**Exercise brief:** Print each record exactly, with no word added or removed.

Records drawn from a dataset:
----

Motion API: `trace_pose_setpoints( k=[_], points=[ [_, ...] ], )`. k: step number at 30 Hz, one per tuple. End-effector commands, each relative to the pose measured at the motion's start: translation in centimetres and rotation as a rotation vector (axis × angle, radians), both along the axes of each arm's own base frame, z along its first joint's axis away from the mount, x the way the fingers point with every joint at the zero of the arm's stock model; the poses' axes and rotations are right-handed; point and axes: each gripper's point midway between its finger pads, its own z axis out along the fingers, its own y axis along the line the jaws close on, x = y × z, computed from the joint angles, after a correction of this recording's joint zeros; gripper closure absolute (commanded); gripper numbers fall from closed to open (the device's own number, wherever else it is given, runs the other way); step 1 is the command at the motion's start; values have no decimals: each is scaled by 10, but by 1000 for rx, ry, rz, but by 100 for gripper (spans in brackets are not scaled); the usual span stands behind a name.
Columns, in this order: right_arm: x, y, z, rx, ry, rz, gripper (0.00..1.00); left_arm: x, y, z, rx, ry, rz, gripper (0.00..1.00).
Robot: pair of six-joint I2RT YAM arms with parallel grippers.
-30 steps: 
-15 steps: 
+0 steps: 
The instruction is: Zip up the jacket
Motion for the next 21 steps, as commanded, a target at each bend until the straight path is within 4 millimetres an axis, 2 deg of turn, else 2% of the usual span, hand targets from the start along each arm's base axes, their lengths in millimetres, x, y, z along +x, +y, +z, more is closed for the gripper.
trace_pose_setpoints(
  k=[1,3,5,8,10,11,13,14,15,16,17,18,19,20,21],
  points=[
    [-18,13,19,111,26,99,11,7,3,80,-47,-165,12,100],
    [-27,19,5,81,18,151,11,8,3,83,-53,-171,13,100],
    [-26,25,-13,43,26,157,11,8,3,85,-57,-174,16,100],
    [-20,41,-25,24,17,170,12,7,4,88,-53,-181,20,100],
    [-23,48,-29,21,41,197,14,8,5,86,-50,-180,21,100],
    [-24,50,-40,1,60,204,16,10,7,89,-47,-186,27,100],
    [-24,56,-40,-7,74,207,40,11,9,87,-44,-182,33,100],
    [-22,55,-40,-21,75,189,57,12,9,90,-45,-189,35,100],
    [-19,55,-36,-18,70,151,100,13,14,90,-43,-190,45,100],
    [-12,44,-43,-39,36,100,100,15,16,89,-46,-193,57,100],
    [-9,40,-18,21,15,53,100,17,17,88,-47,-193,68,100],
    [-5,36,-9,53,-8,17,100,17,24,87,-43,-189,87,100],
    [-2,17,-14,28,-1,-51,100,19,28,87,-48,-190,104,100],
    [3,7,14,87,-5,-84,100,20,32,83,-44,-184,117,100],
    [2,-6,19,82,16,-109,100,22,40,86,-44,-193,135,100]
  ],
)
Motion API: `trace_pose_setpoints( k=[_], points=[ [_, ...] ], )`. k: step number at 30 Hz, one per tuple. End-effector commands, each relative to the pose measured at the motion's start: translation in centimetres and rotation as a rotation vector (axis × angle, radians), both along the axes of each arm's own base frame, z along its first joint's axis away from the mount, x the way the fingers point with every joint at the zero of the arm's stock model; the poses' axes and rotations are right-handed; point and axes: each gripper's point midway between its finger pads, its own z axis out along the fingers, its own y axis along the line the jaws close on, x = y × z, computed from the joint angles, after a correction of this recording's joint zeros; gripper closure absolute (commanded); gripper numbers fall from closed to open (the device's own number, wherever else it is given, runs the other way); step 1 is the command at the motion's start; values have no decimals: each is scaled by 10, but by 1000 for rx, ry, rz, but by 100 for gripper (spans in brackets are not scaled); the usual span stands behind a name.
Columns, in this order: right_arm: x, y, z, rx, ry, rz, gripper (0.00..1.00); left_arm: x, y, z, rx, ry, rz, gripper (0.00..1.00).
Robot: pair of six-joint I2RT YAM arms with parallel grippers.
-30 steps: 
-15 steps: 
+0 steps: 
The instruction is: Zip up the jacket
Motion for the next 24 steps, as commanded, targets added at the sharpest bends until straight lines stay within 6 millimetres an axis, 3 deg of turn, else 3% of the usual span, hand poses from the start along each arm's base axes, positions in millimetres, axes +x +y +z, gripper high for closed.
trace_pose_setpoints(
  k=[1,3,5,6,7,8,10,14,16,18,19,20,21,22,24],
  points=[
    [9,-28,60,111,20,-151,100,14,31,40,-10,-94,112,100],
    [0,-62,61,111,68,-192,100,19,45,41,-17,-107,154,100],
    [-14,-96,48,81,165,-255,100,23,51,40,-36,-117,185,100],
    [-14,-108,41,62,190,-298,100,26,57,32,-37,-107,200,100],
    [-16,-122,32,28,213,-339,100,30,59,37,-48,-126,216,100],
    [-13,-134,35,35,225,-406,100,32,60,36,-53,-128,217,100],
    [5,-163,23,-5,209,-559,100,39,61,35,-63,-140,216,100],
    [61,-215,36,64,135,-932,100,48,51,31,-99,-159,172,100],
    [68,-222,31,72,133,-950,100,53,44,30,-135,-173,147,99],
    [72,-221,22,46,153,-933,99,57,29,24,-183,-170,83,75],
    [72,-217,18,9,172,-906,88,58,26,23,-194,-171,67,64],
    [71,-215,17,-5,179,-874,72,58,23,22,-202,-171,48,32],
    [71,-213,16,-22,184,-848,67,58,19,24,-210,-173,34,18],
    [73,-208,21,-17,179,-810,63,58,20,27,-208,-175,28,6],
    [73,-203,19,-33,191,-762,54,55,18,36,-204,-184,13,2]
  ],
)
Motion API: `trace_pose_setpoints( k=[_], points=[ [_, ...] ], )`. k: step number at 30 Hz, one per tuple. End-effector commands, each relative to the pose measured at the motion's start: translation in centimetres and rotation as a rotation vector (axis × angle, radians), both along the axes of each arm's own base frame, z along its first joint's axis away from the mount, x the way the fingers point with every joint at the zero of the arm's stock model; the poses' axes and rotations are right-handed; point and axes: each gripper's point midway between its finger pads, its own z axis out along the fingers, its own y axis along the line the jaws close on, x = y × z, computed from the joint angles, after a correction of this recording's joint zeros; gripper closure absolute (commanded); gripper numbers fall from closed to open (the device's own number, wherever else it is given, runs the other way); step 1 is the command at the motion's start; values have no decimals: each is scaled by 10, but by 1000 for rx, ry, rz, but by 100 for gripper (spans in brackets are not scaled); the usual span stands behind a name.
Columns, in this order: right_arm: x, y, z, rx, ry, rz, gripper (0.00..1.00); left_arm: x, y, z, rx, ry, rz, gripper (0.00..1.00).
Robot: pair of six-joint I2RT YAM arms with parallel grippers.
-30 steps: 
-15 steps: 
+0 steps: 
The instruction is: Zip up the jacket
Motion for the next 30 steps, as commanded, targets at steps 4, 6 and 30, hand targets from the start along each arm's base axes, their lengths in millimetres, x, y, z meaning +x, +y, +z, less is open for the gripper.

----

**Solved problem:**
Motion API: `trace_pose_setpoints( k=[_], points=[ [_, ...] ], )`. k: step number at 30 Hz, one per tuple. End-effector commands, each relative to the pose measured at the motion's start: translation in centimetres and rotation as a rotation vector (axis × angle, radians), both along the axes of each arm's own base frame, z along its first joint's axis away from the mount, x the way the fingers point with every joint at the zero of the arm's stock model; the poses' axes and rotations are right-handed; point and axes: each gripper's point midway between its finger pads, its own z axis out along the fingers, its own y axis along the line the jaws close on, x = y × z, computed from the joint angles, after a correction of this recording's joint zeros; gripper closure absolute (commanded); gripper numbers fall from closed to open (the device's own number, wherever else it is given, runs the other way); step 1 is the command at the motion's start; values have no decimals: each is scaled by 10, but by 1000 for rx, ry, rz, but by 100 for gripper (spans in brackets are not scaled); the usual span stands behind a name.
Columns, in this order: right_arm: x, y, z, rx, ry, rz, gripper (0.00..1.00); left_arm: x, y, z, rx, ry, rz, gripper (0.00..1.00).
Robot: pair of six-joint I2RT YAM arms with parallel grippers.
-30 steps: 
-15 steps: 
+0 steps: 
The instruction is: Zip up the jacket
Motion for the next 21 steps, as commanded, a target at each bend until the straight path is within 4 millimetres an axis, 2 deg of turn, else 2% of the usual span, hand targets from the start along each arm's base axes, their lengths in millimetres, x, y, z along +x, +y, +z, more is closed for the gripper.
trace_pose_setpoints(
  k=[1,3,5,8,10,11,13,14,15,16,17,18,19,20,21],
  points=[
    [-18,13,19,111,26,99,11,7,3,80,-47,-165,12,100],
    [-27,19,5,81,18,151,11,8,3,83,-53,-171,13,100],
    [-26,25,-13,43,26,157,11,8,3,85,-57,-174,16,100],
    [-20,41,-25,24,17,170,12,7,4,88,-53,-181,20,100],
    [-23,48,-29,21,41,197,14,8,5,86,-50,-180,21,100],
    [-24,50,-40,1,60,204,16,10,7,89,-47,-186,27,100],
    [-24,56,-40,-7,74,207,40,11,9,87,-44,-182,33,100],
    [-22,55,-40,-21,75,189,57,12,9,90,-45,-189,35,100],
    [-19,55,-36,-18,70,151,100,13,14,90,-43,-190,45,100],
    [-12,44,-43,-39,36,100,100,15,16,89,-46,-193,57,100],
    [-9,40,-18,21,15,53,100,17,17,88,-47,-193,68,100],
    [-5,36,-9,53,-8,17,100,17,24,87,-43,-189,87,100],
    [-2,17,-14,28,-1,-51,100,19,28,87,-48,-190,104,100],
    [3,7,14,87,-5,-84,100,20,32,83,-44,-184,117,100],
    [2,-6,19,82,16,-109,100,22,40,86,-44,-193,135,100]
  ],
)
Motion API: `trace_pose_setpoints( k=[_], points=[ [_, ...] ], )`. k: step number at 30 Hz, one per tuple. End-effector commands, each relative to the pose measured at the motion's start: translation in centimetres and rotation as a rotation vector (axis × angle, radians), both along the axes of each arm's own base frame, z along its first joint's axis away from the mount, x the way the fingers point with every joint at the zero of the arm's stock model; the poses' axes and rotations are right-handed; point and axes: each gripper's point midway between its finger pads, its own z axis out along the fingers, its own y axis along the line the jaws close on, x = y × z, computed from the joint angles, after a correction of this recording's joint zeros; gripper closure absolute (commanded); gripper numbers fall from closed to open (the device's own number, wherever else it is given, runs the other way); step 1 is the command at the motion's start; values have no decimals: each is scaled by 10, but by 1000 for rx, ry, rz, but by 100 for gripper (spans in brackets are not scaled); the usual span stands behind a name.
Columns, in this order: right_arm: x, y, z, rx, ry, rz, gripper (0.00..1.00); left_arm: x, y, z, rx, ry, rz, gripper (0.00..1.00).
Robot: pair of six-joint I2RT YAM arms with parallel grippers.
-30 steps: 
-15 steps: 
+0 steps: 
The instruction is: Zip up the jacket
Motion for the next 24 steps, as commanded, targets added at the sharpest bends until straight lines stay within 6 millimetres an axis, 3 deg of turn, else 3% of the usual span, hand poses from the start along each arm's base axes, positions in millimetres, axes +x +y +z, gripper high for closed.
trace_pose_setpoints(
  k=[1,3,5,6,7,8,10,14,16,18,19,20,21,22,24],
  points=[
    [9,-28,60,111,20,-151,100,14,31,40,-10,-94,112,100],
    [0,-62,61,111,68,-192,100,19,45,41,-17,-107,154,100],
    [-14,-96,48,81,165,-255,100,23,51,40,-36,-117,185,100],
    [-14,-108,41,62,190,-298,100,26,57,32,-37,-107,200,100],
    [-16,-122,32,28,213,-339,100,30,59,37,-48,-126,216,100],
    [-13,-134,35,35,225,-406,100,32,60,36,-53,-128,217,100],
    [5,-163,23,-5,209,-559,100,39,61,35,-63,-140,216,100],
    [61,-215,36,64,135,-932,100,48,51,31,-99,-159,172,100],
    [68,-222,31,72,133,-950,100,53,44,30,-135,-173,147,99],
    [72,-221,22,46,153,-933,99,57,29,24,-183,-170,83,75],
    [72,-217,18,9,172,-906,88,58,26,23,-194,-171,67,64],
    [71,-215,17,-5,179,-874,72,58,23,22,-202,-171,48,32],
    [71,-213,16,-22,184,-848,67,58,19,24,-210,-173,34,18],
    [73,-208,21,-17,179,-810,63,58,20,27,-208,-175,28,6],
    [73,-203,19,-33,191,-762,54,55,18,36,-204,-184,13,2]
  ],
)
Motion API: `trace_pose_setpoints( k=[_], points=[ [_, ...] ], )`. k: step number at 30 Hz, one per tuple. End-effector commands, each relative to the pose measured at the motion's start: translation in centimetres and rotation as a rotation vector (axis × angle, radians), both along the axes of each arm's own base frame, z along its first joint's axis away from the mount, x the way the fingers point with every joint at the zero of the arm's stock model; the poses' axes and rotations are right-handed; point and axes: each gripper's point midway between its finger pads, its own z axis out along the fingers, its own y axis along the line the jaws close on, x = y × z, computed from the joint angles, after a correction of this recording's joint zeros; gripper closure absolute (commanded); gripper numbers fall from closed to open (the device's own number, wherever else it is given, runs the other way); step 1 is the command at the motion's start; values have no decimals: each is scaled by 10, but by 1000 for rx, ry, rz, but by 100 for gripper (spans in brackets are not scaled); the usual span stands behind a name.
Columns, in this order: right_arm: x, y, z, rx, ry, rz, gripper (0.00..1.00); left_arm: x, y, z, rx, ry, rz, gripper (0.00..1.00).
Robot: pair of six-joint I2RT YAM arms with parallel grippers.
-30 steps: 
-15 steps: 
+0 steps: 
The instruction is: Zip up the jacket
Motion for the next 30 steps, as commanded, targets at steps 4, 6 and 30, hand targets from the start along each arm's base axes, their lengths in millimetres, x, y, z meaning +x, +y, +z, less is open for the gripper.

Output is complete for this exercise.